| TASK TO COMPLETE |
Filter the data for lines with the word "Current" and copy those lines.

| Extracted records |
-*-*-

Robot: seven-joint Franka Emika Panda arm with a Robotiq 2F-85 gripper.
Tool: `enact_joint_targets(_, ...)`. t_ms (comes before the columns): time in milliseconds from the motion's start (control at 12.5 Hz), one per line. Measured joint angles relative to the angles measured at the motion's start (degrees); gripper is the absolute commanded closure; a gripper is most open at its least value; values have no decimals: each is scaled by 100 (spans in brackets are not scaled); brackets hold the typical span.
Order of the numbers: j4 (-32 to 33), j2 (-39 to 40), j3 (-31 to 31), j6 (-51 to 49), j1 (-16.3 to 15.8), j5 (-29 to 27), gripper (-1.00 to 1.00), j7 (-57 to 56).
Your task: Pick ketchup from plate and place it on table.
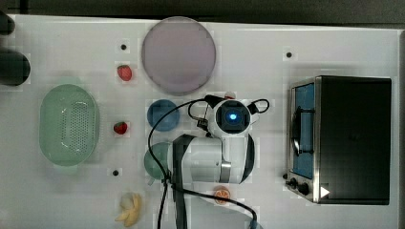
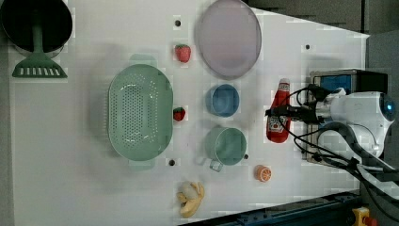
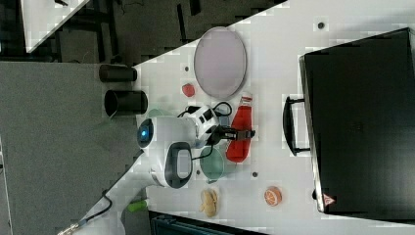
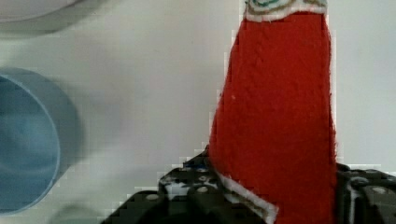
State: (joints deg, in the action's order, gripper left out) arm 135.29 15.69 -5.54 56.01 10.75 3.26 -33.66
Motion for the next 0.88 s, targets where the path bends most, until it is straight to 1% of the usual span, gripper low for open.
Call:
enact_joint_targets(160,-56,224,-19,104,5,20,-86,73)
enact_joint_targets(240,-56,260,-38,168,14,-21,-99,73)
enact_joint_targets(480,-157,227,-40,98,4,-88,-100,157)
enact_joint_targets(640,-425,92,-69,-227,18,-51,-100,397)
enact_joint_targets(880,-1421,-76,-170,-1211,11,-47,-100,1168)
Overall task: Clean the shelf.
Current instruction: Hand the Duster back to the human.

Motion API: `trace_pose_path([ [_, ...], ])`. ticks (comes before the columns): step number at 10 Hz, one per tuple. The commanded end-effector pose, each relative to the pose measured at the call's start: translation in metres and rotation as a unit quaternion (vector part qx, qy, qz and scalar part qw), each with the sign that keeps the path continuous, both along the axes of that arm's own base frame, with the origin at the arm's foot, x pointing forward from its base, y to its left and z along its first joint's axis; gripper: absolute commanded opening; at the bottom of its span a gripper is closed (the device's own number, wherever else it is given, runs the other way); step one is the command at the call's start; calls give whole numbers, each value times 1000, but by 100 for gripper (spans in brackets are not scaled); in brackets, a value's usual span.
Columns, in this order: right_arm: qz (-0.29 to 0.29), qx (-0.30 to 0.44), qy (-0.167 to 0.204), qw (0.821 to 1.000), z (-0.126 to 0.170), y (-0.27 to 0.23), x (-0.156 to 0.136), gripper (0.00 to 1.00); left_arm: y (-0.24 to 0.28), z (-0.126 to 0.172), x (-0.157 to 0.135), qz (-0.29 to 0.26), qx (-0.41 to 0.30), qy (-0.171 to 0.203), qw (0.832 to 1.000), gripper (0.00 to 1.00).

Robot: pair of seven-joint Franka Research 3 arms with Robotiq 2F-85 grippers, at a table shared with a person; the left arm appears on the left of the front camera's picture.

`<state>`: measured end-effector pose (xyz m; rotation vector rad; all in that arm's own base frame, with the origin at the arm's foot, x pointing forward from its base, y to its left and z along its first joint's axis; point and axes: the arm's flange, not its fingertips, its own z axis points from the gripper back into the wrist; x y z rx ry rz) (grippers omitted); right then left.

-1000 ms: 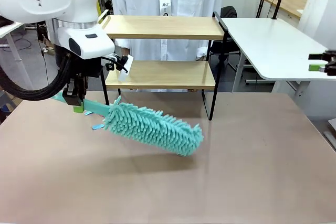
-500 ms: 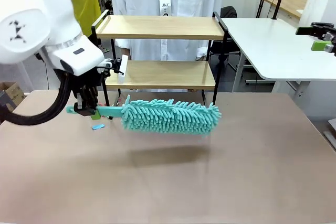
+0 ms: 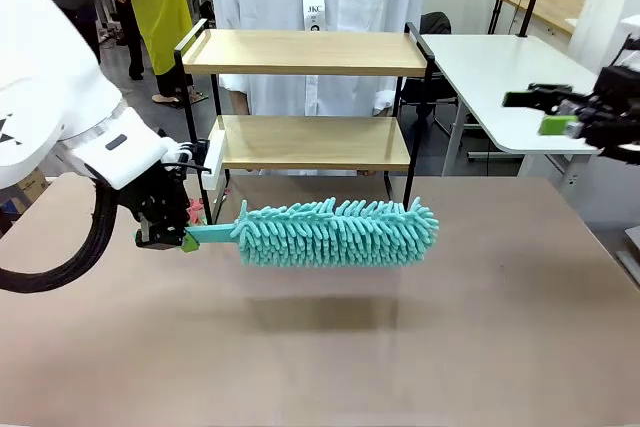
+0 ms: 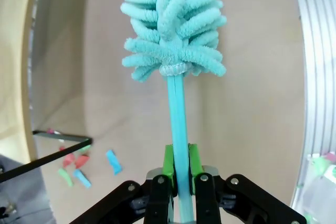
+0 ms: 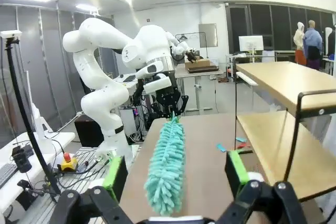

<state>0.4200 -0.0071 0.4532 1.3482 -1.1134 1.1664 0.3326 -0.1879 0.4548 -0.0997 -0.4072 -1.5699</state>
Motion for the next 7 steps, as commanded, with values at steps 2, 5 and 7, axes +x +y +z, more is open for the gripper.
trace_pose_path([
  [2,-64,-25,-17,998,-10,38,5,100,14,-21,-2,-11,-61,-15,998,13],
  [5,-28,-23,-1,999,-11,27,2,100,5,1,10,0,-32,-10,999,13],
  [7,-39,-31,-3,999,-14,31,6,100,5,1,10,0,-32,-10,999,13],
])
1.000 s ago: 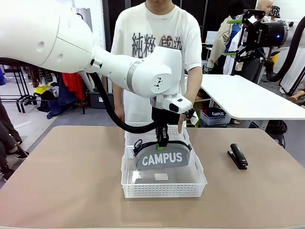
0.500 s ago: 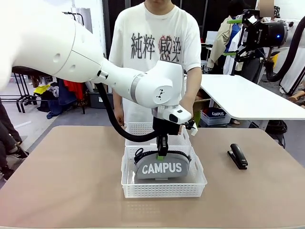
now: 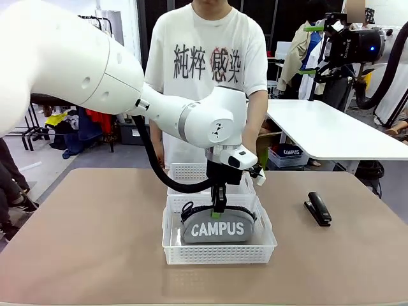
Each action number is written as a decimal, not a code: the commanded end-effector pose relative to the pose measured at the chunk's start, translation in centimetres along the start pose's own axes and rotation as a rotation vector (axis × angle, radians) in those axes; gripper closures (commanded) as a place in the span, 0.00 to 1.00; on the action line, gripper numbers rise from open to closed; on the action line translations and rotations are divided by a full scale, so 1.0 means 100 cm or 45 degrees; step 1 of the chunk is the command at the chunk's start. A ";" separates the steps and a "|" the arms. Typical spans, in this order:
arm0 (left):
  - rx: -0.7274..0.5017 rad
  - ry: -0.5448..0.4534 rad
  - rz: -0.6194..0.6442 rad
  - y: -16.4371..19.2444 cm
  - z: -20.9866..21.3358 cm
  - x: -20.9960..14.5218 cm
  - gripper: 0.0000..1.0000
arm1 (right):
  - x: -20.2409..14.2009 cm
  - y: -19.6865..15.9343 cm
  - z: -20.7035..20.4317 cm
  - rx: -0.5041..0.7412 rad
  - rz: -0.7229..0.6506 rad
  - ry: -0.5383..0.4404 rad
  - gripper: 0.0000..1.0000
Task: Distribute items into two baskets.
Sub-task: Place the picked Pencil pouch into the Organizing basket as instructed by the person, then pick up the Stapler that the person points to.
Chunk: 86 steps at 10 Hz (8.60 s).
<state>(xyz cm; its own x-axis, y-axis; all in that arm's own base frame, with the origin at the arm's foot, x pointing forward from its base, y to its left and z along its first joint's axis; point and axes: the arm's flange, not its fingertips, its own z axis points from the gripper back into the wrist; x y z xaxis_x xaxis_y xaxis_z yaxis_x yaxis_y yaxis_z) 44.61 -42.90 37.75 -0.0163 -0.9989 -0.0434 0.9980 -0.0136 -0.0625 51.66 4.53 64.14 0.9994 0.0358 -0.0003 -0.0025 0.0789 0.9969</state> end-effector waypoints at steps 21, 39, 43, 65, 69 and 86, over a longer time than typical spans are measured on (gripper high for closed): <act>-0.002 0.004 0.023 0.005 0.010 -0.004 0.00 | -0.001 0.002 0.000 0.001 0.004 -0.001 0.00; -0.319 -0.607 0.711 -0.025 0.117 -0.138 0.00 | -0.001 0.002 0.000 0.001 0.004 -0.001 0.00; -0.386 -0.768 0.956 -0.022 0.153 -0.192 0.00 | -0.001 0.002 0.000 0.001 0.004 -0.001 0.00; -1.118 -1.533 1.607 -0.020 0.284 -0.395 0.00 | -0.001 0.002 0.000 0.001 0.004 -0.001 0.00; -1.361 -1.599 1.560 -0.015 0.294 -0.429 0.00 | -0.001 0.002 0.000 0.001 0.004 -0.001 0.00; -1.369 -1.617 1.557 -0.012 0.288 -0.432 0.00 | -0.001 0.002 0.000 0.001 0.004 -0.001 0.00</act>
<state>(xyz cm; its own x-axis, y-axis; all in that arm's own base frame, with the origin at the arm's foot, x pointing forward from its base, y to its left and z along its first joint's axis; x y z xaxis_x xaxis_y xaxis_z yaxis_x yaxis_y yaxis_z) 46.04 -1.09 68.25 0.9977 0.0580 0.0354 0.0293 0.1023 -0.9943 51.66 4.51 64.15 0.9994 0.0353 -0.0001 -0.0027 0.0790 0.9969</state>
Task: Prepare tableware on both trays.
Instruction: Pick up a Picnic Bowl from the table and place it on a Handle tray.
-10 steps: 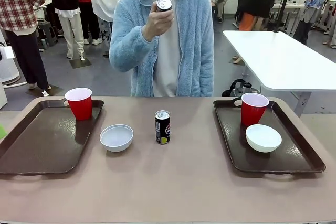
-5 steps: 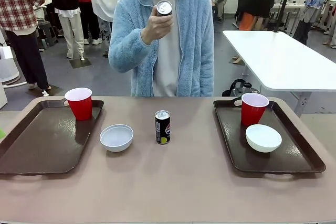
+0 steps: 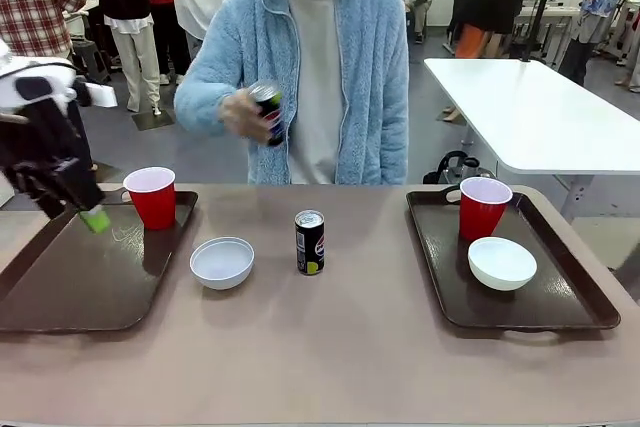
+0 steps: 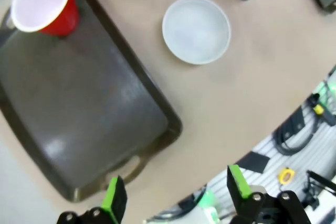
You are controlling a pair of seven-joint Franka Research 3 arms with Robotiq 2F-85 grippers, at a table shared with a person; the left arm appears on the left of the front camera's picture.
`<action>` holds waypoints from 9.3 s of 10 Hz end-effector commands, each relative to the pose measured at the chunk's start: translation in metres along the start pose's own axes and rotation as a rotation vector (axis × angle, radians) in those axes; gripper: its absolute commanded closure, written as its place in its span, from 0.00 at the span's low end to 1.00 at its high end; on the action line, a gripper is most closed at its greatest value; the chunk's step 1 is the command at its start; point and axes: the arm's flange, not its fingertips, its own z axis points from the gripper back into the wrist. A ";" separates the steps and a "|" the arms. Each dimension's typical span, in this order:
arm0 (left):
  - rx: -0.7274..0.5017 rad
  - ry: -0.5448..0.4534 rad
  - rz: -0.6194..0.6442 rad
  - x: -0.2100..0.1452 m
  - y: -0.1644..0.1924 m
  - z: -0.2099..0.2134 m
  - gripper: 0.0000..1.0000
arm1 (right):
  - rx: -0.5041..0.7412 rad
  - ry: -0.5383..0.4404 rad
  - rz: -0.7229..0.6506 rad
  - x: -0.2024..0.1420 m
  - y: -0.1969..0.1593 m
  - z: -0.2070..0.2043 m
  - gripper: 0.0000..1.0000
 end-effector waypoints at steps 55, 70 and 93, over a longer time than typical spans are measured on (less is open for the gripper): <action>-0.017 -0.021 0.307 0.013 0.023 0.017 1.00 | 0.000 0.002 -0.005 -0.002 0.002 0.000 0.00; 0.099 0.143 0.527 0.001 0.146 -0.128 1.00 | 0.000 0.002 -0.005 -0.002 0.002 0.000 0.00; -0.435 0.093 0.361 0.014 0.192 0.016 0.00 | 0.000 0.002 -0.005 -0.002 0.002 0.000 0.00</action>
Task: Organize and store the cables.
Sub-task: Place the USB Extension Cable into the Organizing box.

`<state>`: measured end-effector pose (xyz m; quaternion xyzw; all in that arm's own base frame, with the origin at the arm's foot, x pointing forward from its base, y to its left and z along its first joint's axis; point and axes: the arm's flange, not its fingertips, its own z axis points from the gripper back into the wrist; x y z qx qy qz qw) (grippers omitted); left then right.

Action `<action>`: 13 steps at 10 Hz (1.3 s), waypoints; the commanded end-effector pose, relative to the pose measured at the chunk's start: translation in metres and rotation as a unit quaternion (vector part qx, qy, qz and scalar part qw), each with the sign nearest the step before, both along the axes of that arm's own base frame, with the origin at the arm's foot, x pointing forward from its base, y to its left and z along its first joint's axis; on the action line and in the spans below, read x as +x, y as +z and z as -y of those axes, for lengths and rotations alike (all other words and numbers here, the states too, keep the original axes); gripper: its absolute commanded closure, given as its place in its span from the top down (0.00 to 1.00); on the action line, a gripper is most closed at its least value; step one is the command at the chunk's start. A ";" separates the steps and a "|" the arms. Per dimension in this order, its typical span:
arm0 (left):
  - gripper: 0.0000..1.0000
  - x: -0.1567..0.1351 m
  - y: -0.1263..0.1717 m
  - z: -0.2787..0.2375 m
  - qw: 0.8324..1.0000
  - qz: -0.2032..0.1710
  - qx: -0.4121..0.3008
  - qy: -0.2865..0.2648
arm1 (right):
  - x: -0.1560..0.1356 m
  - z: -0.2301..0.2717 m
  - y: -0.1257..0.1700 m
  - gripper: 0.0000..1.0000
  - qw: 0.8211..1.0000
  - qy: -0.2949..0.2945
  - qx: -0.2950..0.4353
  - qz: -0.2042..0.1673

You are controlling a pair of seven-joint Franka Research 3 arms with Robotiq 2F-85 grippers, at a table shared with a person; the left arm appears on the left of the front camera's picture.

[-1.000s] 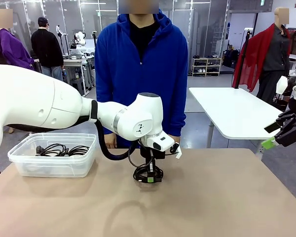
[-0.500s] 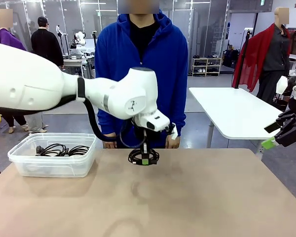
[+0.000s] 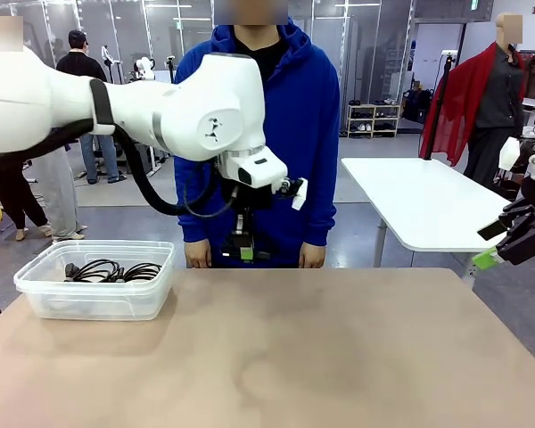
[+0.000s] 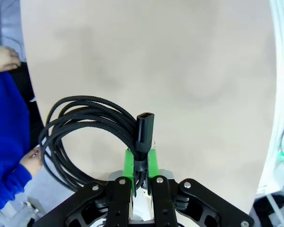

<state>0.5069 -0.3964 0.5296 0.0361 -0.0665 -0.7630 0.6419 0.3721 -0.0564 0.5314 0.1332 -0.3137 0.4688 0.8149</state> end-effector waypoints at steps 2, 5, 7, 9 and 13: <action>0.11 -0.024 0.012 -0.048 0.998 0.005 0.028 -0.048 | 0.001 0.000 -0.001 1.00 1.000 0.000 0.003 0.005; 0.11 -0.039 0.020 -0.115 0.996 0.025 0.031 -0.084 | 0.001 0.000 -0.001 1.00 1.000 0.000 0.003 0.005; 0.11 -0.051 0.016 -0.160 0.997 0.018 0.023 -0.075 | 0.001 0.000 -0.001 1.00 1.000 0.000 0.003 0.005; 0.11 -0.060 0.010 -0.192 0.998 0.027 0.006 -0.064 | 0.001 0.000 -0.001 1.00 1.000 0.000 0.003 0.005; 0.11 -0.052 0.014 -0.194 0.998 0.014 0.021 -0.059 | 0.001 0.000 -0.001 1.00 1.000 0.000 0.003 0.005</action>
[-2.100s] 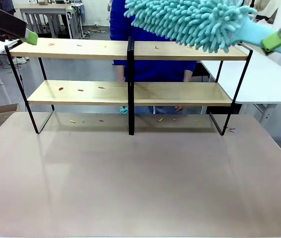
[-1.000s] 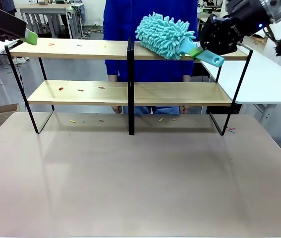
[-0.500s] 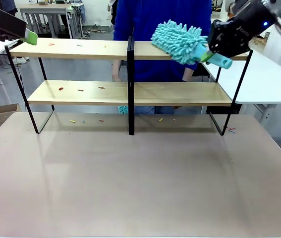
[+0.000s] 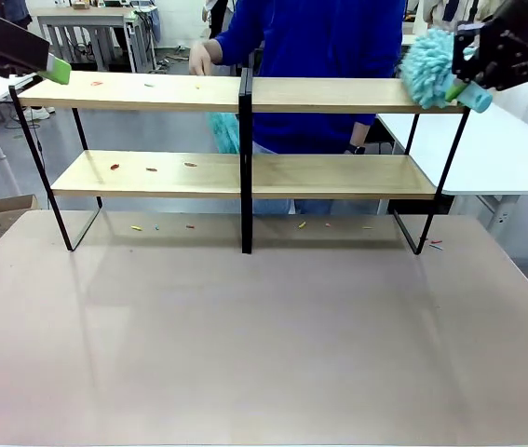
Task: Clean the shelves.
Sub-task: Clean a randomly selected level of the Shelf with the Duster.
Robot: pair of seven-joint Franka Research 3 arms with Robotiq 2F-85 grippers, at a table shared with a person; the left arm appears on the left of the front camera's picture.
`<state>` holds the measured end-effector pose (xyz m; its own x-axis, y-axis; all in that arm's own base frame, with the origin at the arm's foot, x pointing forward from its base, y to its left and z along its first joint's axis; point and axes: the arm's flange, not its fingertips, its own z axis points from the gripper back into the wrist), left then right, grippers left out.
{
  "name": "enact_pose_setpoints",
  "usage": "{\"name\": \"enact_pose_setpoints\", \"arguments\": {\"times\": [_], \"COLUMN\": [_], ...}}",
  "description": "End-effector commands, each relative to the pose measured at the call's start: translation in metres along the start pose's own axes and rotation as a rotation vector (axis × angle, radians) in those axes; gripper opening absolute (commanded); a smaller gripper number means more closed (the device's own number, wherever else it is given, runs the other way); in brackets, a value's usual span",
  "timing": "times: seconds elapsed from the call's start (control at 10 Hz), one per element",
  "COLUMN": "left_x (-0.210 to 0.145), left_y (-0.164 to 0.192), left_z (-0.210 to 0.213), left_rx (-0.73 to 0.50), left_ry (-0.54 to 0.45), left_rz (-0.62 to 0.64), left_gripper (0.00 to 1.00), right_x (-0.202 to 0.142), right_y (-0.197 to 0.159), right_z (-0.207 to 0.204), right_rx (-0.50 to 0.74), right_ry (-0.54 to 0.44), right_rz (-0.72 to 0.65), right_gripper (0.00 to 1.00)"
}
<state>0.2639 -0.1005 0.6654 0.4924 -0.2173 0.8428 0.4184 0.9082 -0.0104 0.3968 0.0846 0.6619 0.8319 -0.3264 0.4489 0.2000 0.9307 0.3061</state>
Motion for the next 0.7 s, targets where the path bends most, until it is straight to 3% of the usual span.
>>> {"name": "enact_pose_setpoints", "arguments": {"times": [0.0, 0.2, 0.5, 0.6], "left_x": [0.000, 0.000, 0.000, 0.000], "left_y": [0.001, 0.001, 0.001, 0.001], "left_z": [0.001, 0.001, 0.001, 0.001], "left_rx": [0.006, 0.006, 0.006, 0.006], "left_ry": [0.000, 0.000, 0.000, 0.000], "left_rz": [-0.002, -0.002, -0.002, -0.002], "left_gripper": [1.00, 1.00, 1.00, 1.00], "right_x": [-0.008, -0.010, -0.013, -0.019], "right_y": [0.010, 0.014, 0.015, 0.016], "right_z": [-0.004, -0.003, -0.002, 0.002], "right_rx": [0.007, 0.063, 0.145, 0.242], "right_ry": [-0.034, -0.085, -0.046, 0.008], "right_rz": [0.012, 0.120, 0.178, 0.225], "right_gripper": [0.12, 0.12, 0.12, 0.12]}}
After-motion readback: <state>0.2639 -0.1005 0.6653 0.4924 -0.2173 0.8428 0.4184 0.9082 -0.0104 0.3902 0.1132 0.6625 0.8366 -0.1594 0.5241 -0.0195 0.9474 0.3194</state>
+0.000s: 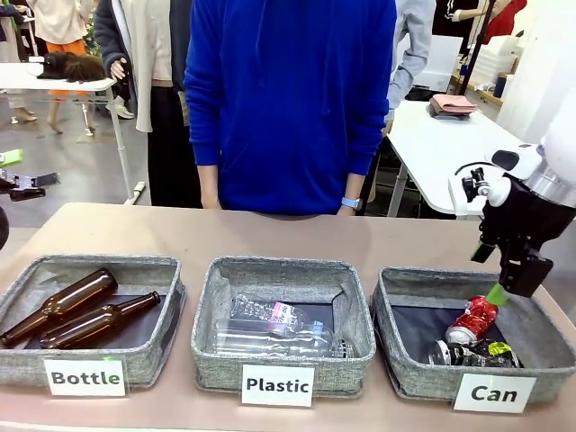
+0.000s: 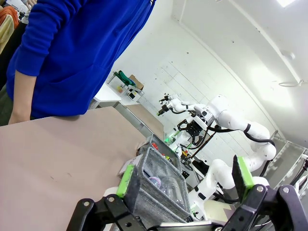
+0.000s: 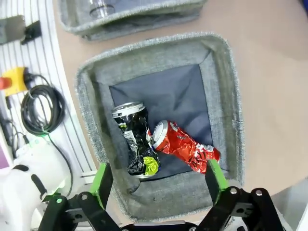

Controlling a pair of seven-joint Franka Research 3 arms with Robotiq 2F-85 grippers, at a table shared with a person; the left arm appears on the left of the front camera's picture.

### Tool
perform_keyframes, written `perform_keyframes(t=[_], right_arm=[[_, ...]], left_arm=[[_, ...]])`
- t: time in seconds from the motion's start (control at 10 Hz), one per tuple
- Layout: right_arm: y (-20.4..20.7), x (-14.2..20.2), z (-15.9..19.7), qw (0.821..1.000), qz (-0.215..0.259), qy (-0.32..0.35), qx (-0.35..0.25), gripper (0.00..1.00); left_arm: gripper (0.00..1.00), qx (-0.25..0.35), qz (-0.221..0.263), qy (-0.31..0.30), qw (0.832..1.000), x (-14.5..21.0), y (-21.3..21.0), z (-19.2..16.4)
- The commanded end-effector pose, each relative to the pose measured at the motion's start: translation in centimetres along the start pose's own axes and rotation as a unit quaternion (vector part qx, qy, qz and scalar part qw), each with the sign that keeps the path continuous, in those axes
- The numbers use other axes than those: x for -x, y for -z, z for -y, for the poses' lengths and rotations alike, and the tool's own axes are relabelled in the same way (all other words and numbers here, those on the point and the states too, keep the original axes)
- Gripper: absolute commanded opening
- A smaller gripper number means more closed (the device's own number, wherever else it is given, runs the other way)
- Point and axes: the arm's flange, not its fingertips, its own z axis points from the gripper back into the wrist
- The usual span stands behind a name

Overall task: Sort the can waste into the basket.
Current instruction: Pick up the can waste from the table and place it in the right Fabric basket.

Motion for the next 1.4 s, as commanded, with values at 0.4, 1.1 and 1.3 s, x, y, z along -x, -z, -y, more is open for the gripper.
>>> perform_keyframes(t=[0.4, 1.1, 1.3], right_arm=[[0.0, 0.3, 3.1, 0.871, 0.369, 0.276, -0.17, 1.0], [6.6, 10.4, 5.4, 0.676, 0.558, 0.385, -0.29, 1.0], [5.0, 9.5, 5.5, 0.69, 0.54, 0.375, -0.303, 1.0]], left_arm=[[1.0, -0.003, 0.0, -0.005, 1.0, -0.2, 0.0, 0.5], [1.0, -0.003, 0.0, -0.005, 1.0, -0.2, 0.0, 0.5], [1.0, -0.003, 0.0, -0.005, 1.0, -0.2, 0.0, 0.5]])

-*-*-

| ANSWER TO THE EXERCISE |
Current instruction: Hand the Duster back to the human.
Current instruction: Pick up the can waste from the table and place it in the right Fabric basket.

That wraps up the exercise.